Als besonders empfänglich für die unliebsame Infektion gelten schwangere Frauen; im letzten Trimester der Schwangerschaft schlagen die Bazillen am häufigsten zu. Gynäkologen rät Genné daher zu Wachsamkeit, denn die Listerien-Attacke kann zum intrauterinen Tod des Fötus führen. „Die Infektion manifestiert sich durch Fieber, Frösteln und Lumbalgien und kann übersehen werden, wenn keine Blutkulturen entnommen werden“, betont der Chefmediziner am HNE - La Chaux-de-Fonds. Als drittes Risiko gilt schließlich der Befall des zentralen Nervensystems. Und auch hier stehen die Ärzte vor dem Diagnoseproblem – zwischen harmloser Symptomatik und Koma sind nämlich alle Stufen möglich. Wer als Arzt die Listerieninfektion seines Patienten rechtzeitig erkennt, greift am besten zu Penicillin G und Amoxicillin. Auf Ceftriaxon zu setzen, das normalerweise zur Behandlung einer Meningitis in Betracht käme, wäre hingegen fatal: Listerien sind gegen den Wirkstoff resistent. Als Ausweg empfiehlt Genné die Kombination von Gentamicin und Amoxicillin.
Bauernhöfe als Listerien-Pool
Womöglich werden sich gerade im Ferienland Schweiz mehr Mediziner mit der Thematik befassen müssen. Forscher der Technischen Universität München (TUM) fanden unlängst nämlich die Bakterien auch im Matratzenstaub von bayerischen Bauernhofkindern. Im Zusammenhang von Bauernhof-Lebensstil und der Vorbeugung von Kinderallergien hatten die TUM-Forscher Staubproben von insgesamt 26 Bauernhöfen in Südbayern untersucht – zum Einen aus den Kuh- oder Schweineställen, zum Anderen von den Matratzen der Kinder. Dazu extrahierten die Wissenschaftler aus allen Proben die DNA und vervielfältigten mittels Polymerasekettenreaktion (PCR) das Erbgut der enthaltenen Mikroorganismen. Erstaunliches Ergebnis: Listerien fanden sich in 28 Prozent der Tierstall-Proben und in 60 Prozent der Proben aus Matratzenstaub.
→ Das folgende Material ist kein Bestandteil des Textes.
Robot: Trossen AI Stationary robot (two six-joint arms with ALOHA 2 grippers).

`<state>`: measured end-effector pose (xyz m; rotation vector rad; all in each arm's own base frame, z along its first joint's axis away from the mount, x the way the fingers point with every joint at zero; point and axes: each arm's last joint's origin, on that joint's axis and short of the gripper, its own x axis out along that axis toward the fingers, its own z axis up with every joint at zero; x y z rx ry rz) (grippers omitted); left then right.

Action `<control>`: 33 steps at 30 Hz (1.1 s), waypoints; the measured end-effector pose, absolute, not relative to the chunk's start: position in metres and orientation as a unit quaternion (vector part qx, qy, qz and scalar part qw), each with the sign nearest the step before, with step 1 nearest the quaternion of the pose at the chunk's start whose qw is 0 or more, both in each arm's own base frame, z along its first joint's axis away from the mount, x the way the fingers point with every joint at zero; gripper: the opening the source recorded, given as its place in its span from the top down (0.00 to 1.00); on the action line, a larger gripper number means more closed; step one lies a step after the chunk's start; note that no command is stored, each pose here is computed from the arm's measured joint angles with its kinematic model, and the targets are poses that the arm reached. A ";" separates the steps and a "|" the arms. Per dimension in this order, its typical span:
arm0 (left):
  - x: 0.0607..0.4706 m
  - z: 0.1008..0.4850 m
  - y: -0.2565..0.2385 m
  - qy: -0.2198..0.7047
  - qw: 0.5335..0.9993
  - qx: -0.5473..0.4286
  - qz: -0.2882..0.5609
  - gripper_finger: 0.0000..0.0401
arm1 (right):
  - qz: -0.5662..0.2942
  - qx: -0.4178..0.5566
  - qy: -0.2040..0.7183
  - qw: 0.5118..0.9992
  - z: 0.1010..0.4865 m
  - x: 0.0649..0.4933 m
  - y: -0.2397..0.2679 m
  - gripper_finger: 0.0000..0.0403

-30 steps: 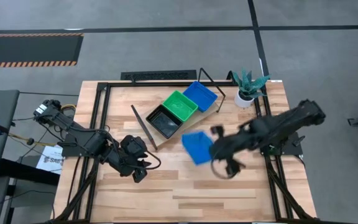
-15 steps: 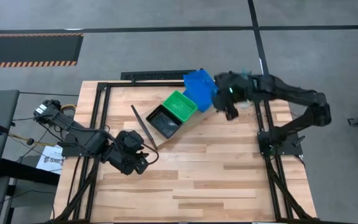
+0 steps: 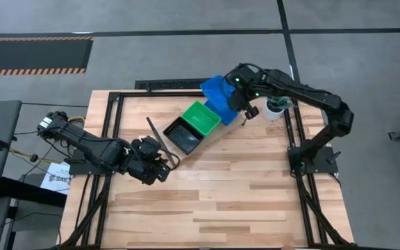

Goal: Stack baskets on shelf by color
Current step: Stack the blue bin on top of the other blue bins on the shelf

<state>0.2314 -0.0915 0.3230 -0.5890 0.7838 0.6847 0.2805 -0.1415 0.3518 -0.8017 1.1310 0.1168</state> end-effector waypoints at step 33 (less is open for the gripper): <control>0.232 0.324 -0.088 0.352 0.830 -0.269 0.338 0.59 | 0.143 -0.353 0.586 0.715 0.300 0.302 -0.164 0.83</control>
Die Befunde aus Bayern verdeutlichen, warum Ärzte im Alpenland Listerieninfektionen kennen sollten. Denn der „Urlaub auf dem Bauernhof“ zählt zu den stark wachenden Segmenten der Tourismusbranche, staatliche Portale wie myswitzerland.com werben mit dem ländlichen Feeling: „Jetzt kann man selber ins Emmental und bei Bauern übernachten - ohne Strom und fliessendes Wasser, dafür im Lieschen-Bett“. Ärzte könnten einer unnötigen Listerien-Panik vorgreifen, indem sie das Fazit der Münchner Studie im Gespräch mit ihren Patienten weitergeben: „Möglicherweise sorgen die Mikroorganismen mit dafür, dass Kinder vom Bauernhof weniger an Allergien leiden als ihre Altersgenossen in der Stadt“.